Activity -
Every line in the listing below from the one with "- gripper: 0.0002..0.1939" through the one with "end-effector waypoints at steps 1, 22" is to be reproduced exactly, both ends included; leave out the rest.

——————————

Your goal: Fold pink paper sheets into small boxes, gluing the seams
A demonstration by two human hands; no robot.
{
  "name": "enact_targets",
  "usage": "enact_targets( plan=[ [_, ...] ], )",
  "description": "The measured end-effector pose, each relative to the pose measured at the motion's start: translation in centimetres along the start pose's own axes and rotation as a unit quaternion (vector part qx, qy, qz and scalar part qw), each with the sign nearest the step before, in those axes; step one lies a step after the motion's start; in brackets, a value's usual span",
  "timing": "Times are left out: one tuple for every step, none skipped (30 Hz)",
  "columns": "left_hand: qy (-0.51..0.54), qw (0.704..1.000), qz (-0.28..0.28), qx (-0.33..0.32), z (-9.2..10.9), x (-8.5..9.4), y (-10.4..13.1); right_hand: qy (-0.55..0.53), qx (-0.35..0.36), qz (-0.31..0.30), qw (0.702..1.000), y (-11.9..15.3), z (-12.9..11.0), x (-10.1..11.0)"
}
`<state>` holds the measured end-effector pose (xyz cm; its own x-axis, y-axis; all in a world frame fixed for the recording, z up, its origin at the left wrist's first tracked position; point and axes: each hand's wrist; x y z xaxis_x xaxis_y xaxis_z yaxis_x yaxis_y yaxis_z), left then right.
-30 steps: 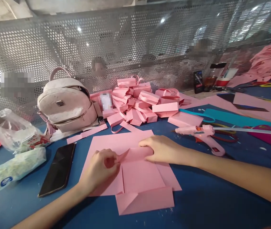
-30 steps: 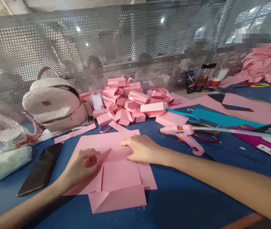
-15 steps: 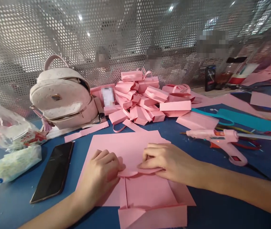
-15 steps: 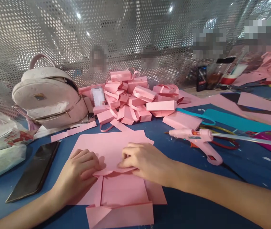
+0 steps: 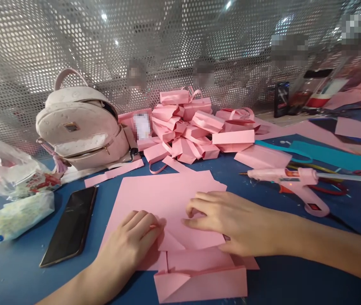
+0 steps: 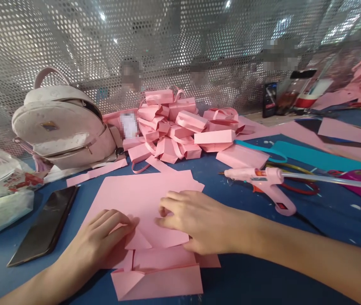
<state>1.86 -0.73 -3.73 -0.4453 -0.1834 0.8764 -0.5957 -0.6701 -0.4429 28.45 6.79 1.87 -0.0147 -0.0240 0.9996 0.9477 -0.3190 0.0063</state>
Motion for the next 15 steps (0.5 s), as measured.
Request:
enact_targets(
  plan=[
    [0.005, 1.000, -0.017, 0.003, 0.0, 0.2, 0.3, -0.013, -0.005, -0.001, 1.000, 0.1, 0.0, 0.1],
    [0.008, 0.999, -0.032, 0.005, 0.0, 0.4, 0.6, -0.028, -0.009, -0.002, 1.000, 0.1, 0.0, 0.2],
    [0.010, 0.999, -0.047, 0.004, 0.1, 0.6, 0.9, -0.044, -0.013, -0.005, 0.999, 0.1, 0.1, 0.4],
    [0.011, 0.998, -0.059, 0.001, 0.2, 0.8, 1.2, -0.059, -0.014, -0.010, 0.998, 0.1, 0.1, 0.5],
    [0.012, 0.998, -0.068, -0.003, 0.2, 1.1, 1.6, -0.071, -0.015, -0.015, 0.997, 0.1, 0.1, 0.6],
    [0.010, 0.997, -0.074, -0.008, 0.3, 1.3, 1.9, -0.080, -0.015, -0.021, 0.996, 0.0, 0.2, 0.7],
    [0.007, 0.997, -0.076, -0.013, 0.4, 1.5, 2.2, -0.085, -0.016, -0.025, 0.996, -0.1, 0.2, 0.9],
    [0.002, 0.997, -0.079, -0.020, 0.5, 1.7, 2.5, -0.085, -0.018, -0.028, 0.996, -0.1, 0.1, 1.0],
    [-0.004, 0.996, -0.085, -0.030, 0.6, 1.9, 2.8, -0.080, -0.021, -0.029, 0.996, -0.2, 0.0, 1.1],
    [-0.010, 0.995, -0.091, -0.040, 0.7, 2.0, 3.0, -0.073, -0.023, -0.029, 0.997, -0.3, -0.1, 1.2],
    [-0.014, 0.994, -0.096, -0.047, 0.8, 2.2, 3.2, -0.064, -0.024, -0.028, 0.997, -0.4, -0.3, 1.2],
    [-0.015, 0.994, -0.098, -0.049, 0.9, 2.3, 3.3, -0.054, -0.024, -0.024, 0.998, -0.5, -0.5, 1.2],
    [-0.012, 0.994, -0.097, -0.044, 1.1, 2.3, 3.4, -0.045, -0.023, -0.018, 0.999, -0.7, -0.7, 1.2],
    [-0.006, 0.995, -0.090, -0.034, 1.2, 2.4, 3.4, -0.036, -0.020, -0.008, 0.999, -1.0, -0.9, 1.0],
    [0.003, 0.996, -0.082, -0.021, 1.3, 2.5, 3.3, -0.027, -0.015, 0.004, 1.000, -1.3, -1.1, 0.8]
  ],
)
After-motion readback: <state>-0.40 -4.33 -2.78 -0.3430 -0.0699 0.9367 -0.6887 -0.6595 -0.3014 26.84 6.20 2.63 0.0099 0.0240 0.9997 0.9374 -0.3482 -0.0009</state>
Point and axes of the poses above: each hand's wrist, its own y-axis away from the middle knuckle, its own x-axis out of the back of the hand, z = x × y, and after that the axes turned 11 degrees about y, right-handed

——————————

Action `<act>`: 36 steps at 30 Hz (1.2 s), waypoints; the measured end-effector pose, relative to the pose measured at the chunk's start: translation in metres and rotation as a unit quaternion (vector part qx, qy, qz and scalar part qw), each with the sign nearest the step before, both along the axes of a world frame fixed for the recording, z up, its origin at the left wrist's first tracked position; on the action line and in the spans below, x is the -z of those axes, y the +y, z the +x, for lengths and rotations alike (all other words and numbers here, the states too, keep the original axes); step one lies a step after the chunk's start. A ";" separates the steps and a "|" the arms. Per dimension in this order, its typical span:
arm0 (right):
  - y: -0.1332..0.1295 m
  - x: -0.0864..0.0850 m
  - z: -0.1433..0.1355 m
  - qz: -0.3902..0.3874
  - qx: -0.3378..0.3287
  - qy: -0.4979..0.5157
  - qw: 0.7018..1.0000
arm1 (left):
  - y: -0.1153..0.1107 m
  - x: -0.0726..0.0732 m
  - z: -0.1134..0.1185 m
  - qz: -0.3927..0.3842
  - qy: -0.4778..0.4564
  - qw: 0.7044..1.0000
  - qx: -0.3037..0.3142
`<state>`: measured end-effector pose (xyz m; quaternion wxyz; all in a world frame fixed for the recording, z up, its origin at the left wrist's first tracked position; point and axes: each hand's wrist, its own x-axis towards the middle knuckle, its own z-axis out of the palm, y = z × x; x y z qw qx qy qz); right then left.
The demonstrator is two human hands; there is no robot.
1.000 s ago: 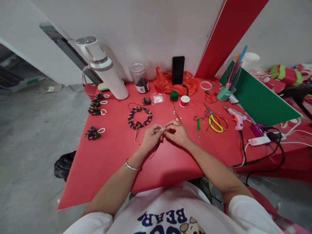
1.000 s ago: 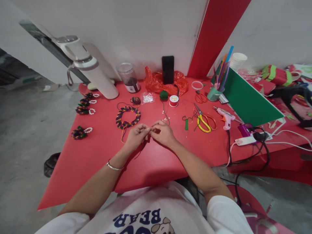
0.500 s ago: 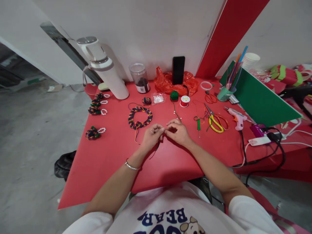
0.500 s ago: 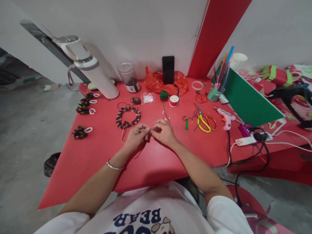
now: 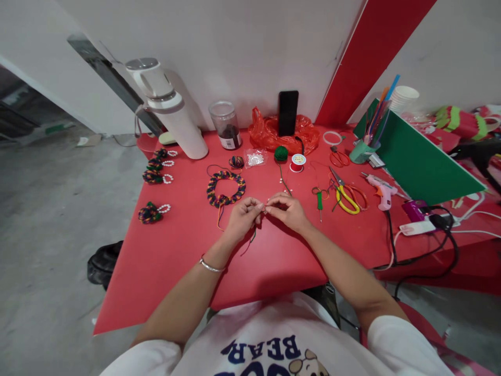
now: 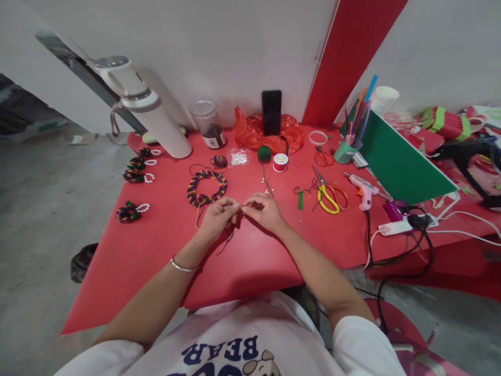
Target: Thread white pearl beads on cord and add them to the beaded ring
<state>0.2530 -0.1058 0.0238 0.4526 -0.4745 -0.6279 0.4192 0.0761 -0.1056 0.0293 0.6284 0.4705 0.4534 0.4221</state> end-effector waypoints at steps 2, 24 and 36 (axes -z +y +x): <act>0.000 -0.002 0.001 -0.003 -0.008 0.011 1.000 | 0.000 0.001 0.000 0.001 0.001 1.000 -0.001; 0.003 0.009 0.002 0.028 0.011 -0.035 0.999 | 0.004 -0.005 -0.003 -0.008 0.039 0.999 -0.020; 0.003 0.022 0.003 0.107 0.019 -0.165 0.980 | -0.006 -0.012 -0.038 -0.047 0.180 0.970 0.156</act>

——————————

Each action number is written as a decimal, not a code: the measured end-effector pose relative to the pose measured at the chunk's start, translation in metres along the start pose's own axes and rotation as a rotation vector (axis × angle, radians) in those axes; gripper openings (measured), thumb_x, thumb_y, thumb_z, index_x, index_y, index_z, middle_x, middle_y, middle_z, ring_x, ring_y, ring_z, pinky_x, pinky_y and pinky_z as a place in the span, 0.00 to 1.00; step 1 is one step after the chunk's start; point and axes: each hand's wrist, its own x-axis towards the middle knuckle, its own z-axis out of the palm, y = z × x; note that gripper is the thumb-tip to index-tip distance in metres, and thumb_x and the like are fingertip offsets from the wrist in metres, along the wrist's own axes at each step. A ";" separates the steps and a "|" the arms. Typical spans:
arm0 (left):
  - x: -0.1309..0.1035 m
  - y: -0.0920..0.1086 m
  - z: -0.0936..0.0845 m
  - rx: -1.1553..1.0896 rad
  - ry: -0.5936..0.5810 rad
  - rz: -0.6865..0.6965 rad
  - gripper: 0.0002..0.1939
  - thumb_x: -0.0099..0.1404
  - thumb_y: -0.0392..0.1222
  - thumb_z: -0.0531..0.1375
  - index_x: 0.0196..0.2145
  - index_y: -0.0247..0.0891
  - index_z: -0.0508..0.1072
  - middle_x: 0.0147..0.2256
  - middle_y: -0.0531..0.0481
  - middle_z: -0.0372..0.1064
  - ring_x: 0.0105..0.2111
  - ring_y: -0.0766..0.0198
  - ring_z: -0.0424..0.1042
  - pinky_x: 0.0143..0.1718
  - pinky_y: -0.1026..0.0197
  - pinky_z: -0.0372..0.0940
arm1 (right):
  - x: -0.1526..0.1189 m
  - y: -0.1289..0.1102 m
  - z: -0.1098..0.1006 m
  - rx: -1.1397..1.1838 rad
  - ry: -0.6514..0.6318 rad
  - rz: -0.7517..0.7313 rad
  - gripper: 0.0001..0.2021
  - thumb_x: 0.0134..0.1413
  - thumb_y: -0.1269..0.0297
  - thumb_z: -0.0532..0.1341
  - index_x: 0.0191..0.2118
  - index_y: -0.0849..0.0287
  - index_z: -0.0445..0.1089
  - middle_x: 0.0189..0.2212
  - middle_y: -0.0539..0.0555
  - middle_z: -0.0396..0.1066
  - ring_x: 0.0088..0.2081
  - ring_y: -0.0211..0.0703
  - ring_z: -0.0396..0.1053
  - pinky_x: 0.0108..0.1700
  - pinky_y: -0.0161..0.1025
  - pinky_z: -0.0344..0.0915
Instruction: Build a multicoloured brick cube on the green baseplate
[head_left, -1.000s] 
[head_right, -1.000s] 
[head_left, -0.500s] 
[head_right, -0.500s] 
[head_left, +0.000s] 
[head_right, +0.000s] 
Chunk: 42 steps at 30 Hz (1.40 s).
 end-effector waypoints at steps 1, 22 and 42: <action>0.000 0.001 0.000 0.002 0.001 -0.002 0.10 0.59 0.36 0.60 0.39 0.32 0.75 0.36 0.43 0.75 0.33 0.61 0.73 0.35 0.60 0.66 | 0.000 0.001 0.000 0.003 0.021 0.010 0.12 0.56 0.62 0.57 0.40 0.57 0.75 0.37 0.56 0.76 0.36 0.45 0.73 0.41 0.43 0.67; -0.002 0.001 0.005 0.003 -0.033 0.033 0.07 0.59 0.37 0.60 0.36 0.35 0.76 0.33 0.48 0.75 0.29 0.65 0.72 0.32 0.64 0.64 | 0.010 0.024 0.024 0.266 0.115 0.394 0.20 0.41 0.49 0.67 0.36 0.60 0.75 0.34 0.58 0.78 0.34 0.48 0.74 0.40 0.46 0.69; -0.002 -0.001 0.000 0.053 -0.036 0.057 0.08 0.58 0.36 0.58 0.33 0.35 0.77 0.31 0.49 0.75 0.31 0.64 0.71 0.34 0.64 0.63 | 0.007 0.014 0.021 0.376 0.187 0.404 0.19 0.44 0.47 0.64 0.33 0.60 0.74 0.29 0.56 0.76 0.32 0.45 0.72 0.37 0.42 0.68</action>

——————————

Task solution -
  - gripper: 0.0002..0.1939
  - thumb_x: -0.0099..0.1404
  - thumb_y: -0.0392..0.1222
  - thumb_z: -0.0531..0.1375
  - index_x: 0.0196..0.2145
  - index_y: -0.0247..0.0891
  - index_z: -0.0508..0.1072
  - middle_x: 0.0147..0.2256
  - middle_y: -0.0531..0.0481
  - middle_z: -0.0372..0.1064
  - ring_x: 0.0105..0.2111
  - ring_y: -0.0766..0.0198
  - ring_z: -0.0424..0.1042
  - pinky_x: 0.0143..0.1718
  - pinky_y: -0.1026..0.0197
  - pinky_z: -0.0372..0.0940
arm1 (right):
  - x: -0.1526..0.1189 m
  - y: -0.1289..0.1102 m
  - z: -0.1098..0.1006 m
  - rx: -1.1397..1.1838 rad
  - ry: -0.6514..0.6318 rad
  - rz: -0.7517..0.7313 rad
  - gripper: 0.0001..0.2021
  - thumb_x: 0.0134..0.1413
  - thumb_y: -0.1269..0.0297
  - thumb_z: -0.0532..0.1341
  - index_x: 0.0191..0.2118
  - index_y: -0.0849..0.0287
  - index_z: -0.0445..0.1089
  - middle_x: 0.0189..0.2212
  - middle_y: -0.0539..0.0555
  - middle_z: -0.0396..0.1066
  - ring_x: 0.0088..0.2081
  - ring_y: -0.0211..0.0703
  - ring_z: -0.0396..0.1053
  - pinky_x: 0.0108..0.1700
  - pinky_y: -0.0161..0.1025
  - pinky_z: -0.0344..0.0915
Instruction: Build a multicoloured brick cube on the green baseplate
[head_left, -1.000s] 
[head_right, -1.000s] 
[head_left, -0.500s] 
[head_right, -0.500s] 
[head_left, +0.000s] 
[head_right, +0.000s] 
Chunk: 42 steps at 30 Hz (1.40 s).
 end-effector waypoints at steps 1, 22 and 42: <action>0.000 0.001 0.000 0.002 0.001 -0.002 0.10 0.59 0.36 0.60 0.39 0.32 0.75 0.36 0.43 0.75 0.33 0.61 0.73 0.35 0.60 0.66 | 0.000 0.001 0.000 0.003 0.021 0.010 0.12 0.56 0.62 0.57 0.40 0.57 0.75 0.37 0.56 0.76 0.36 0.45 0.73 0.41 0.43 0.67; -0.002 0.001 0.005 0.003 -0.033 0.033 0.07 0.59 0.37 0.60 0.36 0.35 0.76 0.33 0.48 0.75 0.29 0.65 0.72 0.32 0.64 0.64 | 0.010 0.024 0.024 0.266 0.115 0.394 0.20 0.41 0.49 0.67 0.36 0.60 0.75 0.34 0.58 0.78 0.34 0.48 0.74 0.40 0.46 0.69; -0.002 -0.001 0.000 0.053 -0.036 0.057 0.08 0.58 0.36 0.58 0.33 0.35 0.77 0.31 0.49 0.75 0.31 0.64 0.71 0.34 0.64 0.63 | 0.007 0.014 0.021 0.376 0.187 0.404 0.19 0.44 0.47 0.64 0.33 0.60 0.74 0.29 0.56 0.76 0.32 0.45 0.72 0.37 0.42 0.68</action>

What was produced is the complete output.